WORK ITEM:
Could you reproduce, word for word, everything below from the line containing "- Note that" down to the line containing "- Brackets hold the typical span", with both of those lines included and no others?

Start of EXERCISE DATA

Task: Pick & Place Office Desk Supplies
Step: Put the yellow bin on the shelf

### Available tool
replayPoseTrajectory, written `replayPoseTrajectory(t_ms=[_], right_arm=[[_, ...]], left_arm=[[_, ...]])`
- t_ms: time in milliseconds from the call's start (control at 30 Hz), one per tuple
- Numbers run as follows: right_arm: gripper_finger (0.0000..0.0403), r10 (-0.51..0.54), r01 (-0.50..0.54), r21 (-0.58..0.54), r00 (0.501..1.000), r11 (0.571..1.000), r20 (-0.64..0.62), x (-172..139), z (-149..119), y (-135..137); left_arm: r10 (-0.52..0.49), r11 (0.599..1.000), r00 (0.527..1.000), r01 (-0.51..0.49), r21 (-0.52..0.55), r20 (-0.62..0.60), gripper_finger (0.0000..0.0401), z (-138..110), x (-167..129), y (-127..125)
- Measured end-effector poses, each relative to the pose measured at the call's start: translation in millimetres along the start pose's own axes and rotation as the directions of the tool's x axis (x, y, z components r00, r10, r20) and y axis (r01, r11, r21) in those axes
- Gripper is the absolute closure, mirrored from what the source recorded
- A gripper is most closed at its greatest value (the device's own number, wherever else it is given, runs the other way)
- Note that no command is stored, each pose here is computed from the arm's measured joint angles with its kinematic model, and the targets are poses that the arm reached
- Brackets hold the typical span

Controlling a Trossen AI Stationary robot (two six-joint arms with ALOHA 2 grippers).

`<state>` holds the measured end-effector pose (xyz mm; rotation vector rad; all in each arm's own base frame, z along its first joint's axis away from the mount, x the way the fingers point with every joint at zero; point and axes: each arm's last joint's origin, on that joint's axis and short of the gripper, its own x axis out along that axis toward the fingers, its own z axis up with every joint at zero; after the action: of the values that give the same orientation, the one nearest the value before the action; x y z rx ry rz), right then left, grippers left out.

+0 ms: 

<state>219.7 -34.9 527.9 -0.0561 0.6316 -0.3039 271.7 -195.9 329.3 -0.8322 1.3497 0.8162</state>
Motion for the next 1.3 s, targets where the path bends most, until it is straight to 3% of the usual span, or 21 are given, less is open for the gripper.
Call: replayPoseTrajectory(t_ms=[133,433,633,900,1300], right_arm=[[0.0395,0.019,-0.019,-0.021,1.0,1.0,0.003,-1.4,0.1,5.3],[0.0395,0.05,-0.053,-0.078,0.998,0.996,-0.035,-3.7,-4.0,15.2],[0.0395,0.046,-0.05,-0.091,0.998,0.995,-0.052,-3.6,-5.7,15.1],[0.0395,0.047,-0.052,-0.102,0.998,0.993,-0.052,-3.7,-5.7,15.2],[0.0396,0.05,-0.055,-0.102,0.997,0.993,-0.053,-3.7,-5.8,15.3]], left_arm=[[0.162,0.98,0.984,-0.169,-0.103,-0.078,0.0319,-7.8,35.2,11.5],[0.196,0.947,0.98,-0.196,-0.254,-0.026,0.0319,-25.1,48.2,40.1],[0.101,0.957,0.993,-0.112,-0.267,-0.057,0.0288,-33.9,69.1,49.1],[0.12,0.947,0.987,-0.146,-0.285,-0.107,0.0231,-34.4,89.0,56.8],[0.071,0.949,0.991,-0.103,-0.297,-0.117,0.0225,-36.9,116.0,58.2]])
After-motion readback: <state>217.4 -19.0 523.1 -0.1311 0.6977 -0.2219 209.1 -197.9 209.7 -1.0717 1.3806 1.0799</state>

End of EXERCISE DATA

THE COMPLETED TASK:
- Note that no command is stored, each pose here is computed from the arm's measured joint angles with its kinematic model, and the targets are poses that the arm reached
- Brackets hold the typical span

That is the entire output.